[[ Recorded data open ]]

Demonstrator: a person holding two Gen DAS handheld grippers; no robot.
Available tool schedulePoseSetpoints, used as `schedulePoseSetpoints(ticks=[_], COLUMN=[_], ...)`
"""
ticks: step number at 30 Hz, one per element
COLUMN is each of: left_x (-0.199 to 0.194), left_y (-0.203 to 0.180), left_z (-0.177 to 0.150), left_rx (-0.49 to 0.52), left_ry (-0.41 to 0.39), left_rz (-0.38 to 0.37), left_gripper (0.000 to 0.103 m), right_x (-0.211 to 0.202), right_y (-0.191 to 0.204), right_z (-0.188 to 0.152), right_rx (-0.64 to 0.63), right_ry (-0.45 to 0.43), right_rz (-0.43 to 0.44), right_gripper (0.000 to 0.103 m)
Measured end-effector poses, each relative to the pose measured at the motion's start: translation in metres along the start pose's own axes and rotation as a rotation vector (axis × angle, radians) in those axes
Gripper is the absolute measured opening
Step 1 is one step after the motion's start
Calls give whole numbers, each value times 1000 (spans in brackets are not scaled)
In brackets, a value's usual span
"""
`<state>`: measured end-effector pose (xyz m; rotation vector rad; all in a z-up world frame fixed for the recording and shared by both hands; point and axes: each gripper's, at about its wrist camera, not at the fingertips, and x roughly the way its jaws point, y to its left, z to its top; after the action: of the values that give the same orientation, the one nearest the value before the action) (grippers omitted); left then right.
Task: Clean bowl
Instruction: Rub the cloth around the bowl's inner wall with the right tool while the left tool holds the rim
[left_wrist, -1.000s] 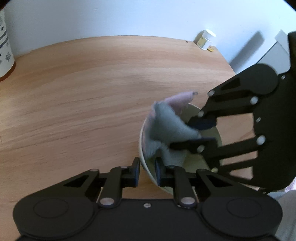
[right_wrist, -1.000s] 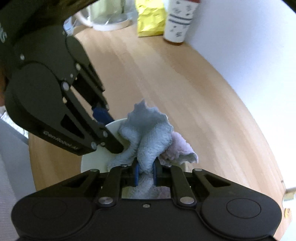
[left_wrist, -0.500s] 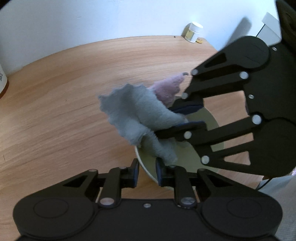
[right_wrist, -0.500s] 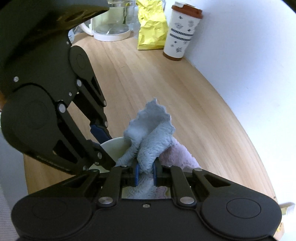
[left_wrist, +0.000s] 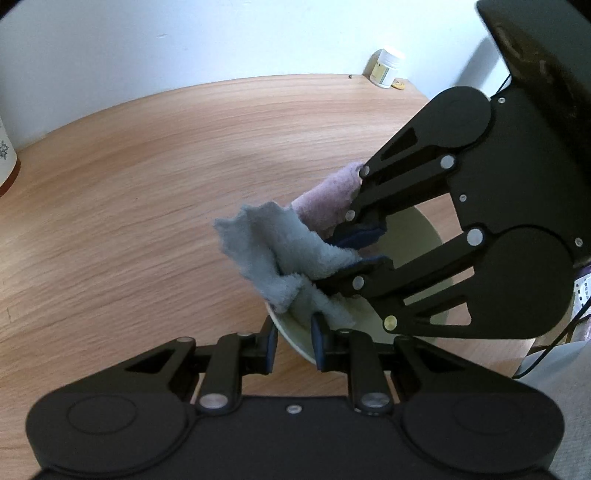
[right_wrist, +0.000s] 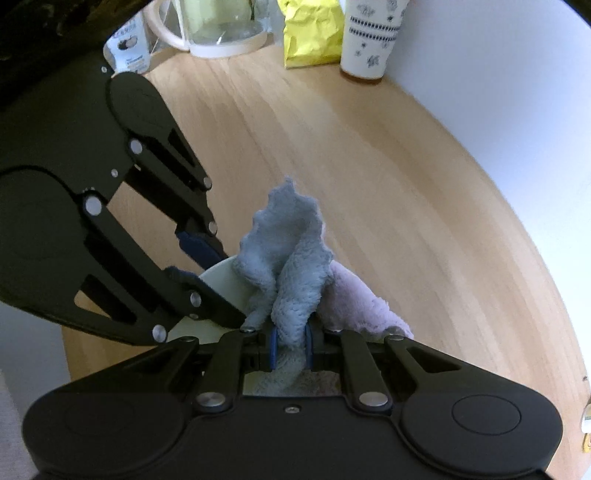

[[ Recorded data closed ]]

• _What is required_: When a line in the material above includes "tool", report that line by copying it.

• _Response for this exercise_:
Available tool schedulePoseSetpoints, used as `schedulePoseSetpoints(ticks=[_], COLUMN=[_], ...)`
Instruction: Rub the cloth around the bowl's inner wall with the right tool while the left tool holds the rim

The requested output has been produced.